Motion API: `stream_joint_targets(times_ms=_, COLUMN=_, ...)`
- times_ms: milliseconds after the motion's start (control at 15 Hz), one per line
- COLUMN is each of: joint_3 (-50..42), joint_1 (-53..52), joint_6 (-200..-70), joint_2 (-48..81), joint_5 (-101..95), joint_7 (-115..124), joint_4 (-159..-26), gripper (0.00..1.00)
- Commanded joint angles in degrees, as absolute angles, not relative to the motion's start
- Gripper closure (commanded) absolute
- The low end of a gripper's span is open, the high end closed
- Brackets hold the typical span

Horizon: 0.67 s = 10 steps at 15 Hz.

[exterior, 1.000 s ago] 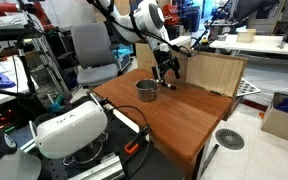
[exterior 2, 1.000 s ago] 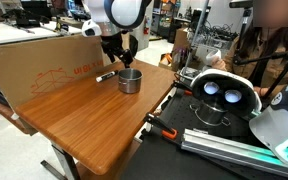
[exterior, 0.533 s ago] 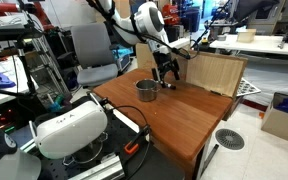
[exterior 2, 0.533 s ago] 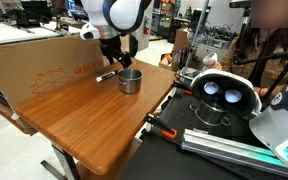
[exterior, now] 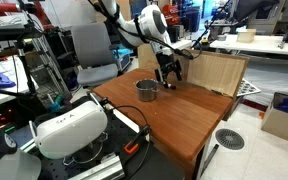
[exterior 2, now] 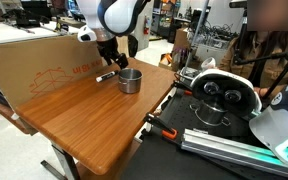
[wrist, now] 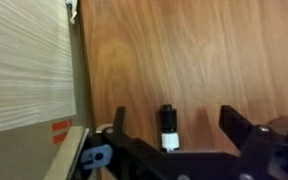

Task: Pick up the black marker and place it inside the silver pot

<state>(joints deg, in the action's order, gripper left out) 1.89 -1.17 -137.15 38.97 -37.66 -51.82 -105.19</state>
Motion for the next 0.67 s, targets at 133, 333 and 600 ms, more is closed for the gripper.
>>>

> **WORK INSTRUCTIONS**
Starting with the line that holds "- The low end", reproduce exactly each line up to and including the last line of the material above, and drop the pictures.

> **TASK RESULT**
- The low end of a gripper's span is open, the high end closed
- Brackets hold the typical span

Horizon: 0.67 s = 10 steps at 15 Hz.

[exterior, 1.000 s ago] 
[exterior 2, 1.000 s ago] 
[exterior, 0.533 s ago] 
[exterior 2, 0.533 s ago] 
[exterior, now] 
[exterior 2, now] 
[wrist, now] 

Task: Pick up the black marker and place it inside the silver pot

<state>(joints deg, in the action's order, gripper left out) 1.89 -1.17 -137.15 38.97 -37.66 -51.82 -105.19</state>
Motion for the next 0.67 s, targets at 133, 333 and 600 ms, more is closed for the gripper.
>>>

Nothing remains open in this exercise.